### Goal of the exercise
The whole listing, except its pictures, is to be repeated exactly.
○ ○ ○ ○
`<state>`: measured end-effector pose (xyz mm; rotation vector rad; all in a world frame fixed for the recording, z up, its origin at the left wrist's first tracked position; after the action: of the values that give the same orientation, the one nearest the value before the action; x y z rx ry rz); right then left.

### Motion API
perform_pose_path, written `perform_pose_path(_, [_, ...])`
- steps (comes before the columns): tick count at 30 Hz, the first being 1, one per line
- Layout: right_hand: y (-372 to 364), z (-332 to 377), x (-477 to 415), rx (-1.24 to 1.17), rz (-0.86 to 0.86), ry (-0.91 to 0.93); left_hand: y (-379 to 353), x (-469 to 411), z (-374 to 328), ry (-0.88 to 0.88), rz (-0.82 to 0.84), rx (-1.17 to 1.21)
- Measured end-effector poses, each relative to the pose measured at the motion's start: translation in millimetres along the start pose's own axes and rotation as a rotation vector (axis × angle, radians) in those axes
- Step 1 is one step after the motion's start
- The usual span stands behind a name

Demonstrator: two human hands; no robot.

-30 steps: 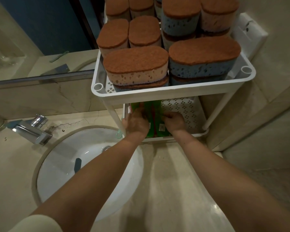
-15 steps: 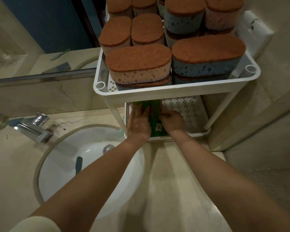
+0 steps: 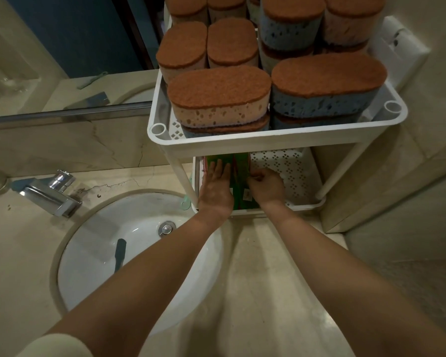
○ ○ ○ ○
### Solution
`<state>`: measured end-effector pose (xyz mm; rotation vector rad; all in a world frame fixed for the recording, z up, its origin at the left wrist's first tracked position; after the action: of the values that give the same orientation, the one nearest the value before the action; x y z rx ry rz); right then left.

### Motion API
perform_pose_path, written `perform_pose_path(_, [_, ...])`
- steps (comes before the columns): tick count at 30 Hz, the first being 1, one per line
- Layout: right_hand: y (-372 to 364), z (-332 to 377), x (-477 to 415), rx (-1.24 to 1.17), rz (-0.86 to 0.86), ry (-0.91 to 0.93); left_hand: y (-379 to 353), x (-469 to 411), z (-374 to 328), ry (-0.88 to 0.88), rz (-0.82 to 0.84), rx (-1.17 to 1.21)
- Measured end-effector poses, each relative to the pose measured at the motion's start: translation in millimetres along the start pose's own axes and rotation as a rotation vector (axis × angle, radians) in those axes
- Step 1 is one step after the motion's start
- The usual span stands behind a name

Demonstrator: two human hands; no robot.

-30 steps: 
-15 steps: 
+0 steps: 

This output is complete, and the exercise is done.